◆ **Task to complete**: Make the copy match the entries below exactly, with no pictures carried over.

━━━━━━

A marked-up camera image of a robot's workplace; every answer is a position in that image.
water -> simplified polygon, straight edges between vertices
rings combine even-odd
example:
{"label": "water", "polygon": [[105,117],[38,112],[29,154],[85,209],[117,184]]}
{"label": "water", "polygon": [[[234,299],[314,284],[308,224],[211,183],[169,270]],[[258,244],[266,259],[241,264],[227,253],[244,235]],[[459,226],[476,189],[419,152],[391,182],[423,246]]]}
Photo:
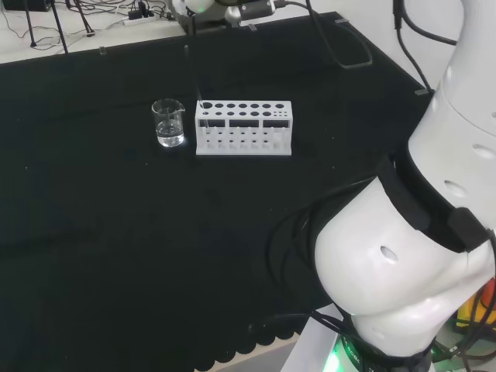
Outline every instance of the water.
{"label": "water", "polygon": [[164,120],[157,126],[157,139],[164,147],[179,146],[184,142],[182,125],[177,120]]}

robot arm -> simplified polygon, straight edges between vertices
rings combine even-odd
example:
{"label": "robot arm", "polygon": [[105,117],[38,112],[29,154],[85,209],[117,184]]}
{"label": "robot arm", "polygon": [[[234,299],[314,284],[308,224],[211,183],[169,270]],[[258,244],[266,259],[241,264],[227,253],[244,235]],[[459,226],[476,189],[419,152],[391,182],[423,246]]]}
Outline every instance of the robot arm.
{"label": "robot arm", "polygon": [[255,2],[250,0],[242,0],[241,2],[238,0],[173,0],[174,9],[183,16],[188,14],[188,10],[202,14],[216,3],[226,8],[224,19],[233,26],[238,26],[241,21],[272,16],[276,9],[286,6],[281,0]]}
{"label": "robot arm", "polygon": [[[325,291],[362,339],[396,358],[425,353],[494,276],[486,229],[496,228],[496,2],[462,3],[453,59],[408,145],[315,241]],[[178,12],[214,4],[174,0]],[[283,6],[246,2],[224,17],[237,25]]]}

test tube rack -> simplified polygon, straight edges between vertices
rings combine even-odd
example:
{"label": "test tube rack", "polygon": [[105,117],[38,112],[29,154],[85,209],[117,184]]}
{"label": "test tube rack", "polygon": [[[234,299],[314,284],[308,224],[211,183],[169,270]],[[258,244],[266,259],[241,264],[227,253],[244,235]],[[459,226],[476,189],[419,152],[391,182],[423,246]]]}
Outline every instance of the test tube rack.
{"label": "test tube rack", "polygon": [[197,155],[291,155],[290,101],[198,101]]}

tripod leg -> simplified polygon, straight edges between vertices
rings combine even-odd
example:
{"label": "tripod leg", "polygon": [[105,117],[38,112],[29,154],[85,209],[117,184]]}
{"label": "tripod leg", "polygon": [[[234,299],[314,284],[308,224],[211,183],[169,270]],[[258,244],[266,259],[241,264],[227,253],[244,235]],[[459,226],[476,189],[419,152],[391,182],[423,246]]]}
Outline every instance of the tripod leg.
{"label": "tripod leg", "polygon": [[29,17],[29,7],[28,0],[24,0],[24,10],[26,11],[26,18],[28,20],[29,34],[31,36],[31,47],[35,47],[36,43],[34,41],[33,28],[31,26],[31,18]]}
{"label": "tripod leg", "polygon": [[64,52],[67,55],[67,54],[69,54],[69,52],[67,50],[67,45],[65,43],[65,37],[64,37],[64,33],[62,32],[62,27],[60,26],[60,20],[59,20],[58,14],[57,14],[57,9],[55,8],[55,1],[50,0],[50,3],[52,4],[53,16],[55,17],[55,22],[57,23],[57,28],[58,28],[59,34],[60,34],[60,40],[62,40],[62,45],[64,46]]}
{"label": "tripod leg", "polygon": [[79,2],[79,0],[74,0],[74,4],[76,4],[77,10],[79,10],[79,14],[81,14],[81,18],[83,19],[86,33],[94,33],[95,31],[93,31],[93,29],[89,25],[88,21],[86,20],[86,17],[84,17],[83,9],[81,9],[81,3]]}

table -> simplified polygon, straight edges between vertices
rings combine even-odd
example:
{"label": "table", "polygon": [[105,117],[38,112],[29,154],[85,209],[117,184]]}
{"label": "table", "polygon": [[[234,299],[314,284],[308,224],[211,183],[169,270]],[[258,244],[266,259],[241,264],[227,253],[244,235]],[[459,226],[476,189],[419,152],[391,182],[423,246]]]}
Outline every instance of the table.
{"label": "table", "polygon": [[[362,61],[340,18],[325,16],[336,53]],[[292,157],[195,156],[186,43],[205,100],[292,101]],[[301,307],[270,281],[267,234],[373,172],[429,102],[373,54],[373,67],[341,70],[292,19],[2,65],[2,370],[190,372],[297,329],[247,332]],[[184,104],[187,146],[158,145],[157,98]],[[286,276],[307,305],[327,304],[298,262]]]}

━━━━━━

◆ **Task answer**:
A marked-up camera image of a robot's workplace; every answer is a position in that image.
water -> simplified polygon, straight edges between vertices
rings combine even-odd
example:
{"label": "water", "polygon": [[105,117],[38,112],[29,154],[85,209],[117,184]]}
{"label": "water", "polygon": [[[234,299],[314,284],[308,224],[211,183],[169,270]],[[258,244],[266,259],[241,264],[227,253],[244,235]],[[459,226],[476,189],[419,152],[391,182],[423,246]]]}
Photo:
Outline every instance of the water.
{"label": "water", "polygon": [[164,120],[157,126],[157,139],[164,147],[179,146],[184,142],[182,125],[177,120]]}

robot arm -> simplified polygon, straight edges between vertices
rings combine even-odd
example:
{"label": "robot arm", "polygon": [[105,117],[38,112],[29,154],[85,209],[117,184]]}
{"label": "robot arm", "polygon": [[[234,299],[314,284],[308,224],[211,183],[169,270]],[[258,244],[266,259],[241,264],[227,253],[244,235]],[[459,226],[476,189],[419,152],[391,182],[423,246]]]}
Outline every instance of the robot arm.
{"label": "robot arm", "polygon": [[255,2],[250,0],[242,0],[241,2],[238,0],[173,0],[174,9],[183,16],[188,14],[188,10],[202,14],[216,3],[226,8],[224,19],[233,26],[238,26],[241,21],[272,16],[276,9],[286,6],[281,0]]}
{"label": "robot arm", "polygon": [[[325,291],[362,339],[396,358],[425,353],[494,276],[486,229],[496,228],[496,2],[462,3],[453,59],[408,145],[315,241]],[[178,12],[214,4],[174,0]],[[283,6],[246,2],[224,17],[237,25]]]}

test tube rack -> simplified polygon, straight edges between vertices
rings combine even-odd
example:
{"label": "test tube rack", "polygon": [[105,117],[38,112],[29,154],[85,209],[117,184]]}
{"label": "test tube rack", "polygon": [[[234,299],[314,284],[308,224],[211,183],[169,270]],[[258,244],[266,259],[241,264],[227,253],[244,235]],[[459,226],[476,189],[419,152],[391,182],[423,246]]]}
Outline every instance of the test tube rack.
{"label": "test tube rack", "polygon": [[197,155],[291,155],[290,101],[198,101]]}

tripod leg -> simplified polygon, straight edges between vertices
rings combine even-odd
example:
{"label": "tripod leg", "polygon": [[105,117],[38,112],[29,154],[85,209],[117,184]]}
{"label": "tripod leg", "polygon": [[[234,299],[314,284],[308,224],[211,183],[169,270]],[[258,244],[266,259],[241,264],[227,253],[244,235]],[[459,226],[476,189],[419,152],[391,182],[423,246]]]}
Outline every instance of the tripod leg.
{"label": "tripod leg", "polygon": [[29,17],[29,7],[28,0],[24,0],[24,10],[26,11],[26,18],[28,20],[29,34],[31,36],[31,47],[35,47],[36,43],[34,41],[33,28],[31,26],[31,18]]}
{"label": "tripod leg", "polygon": [[64,52],[67,55],[67,54],[69,54],[69,52],[67,50],[67,45],[65,43],[65,37],[64,37],[64,33],[62,32],[62,27],[60,26],[60,20],[59,20],[58,14],[57,14],[57,9],[55,8],[55,1],[50,0],[50,3],[52,4],[53,16],[55,17],[55,22],[57,23],[57,28],[58,28],[59,34],[60,34],[60,40],[62,40],[62,45],[64,46]]}
{"label": "tripod leg", "polygon": [[79,2],[79,0],[74,0],[74,4],[76,4],[77,10],[79,10],[79,14],[81,14],[81,18],[83,19],[86,33],[94,33],[95,31],[93,31],[93,29],[89,25],[88,21],[86,20],[86,17],[84,17],[83,9],[81,9],[81,3]]}

table -> simplified polygon, straight edges between vertices
rings combine even-odd
example:
{"label": "table", "polygon": [[105,117],[38,112],[29,154],[85,209],[117,184]]}
{"label": "table", "polygon": [[[234,299],[314,284],[308,224],[211,183],[169,270]],[[258,244],[266,259],[241,264],[227,253],[244,235]],[[459,226],[476,189],[419,152],[391,182],[423,246]]]}
Outline every instance of the table.
{"label": "table", "polygon": [[[362,61],[340,18],[325,16],[336,53]],[[292,157],[195,156],[186,43],[205,100],[292,101]],[[301,307],[270,281],[267,234],[373,172],[429,102],[373,54],[373,67],[341,70],[292,19],[2,65],[2,370],[190,372],[297,329],[247,332]],[[184,104],[187,146],[158,145],[157,98]],[[286,276],[307,305],[327,304],[298,262]]]}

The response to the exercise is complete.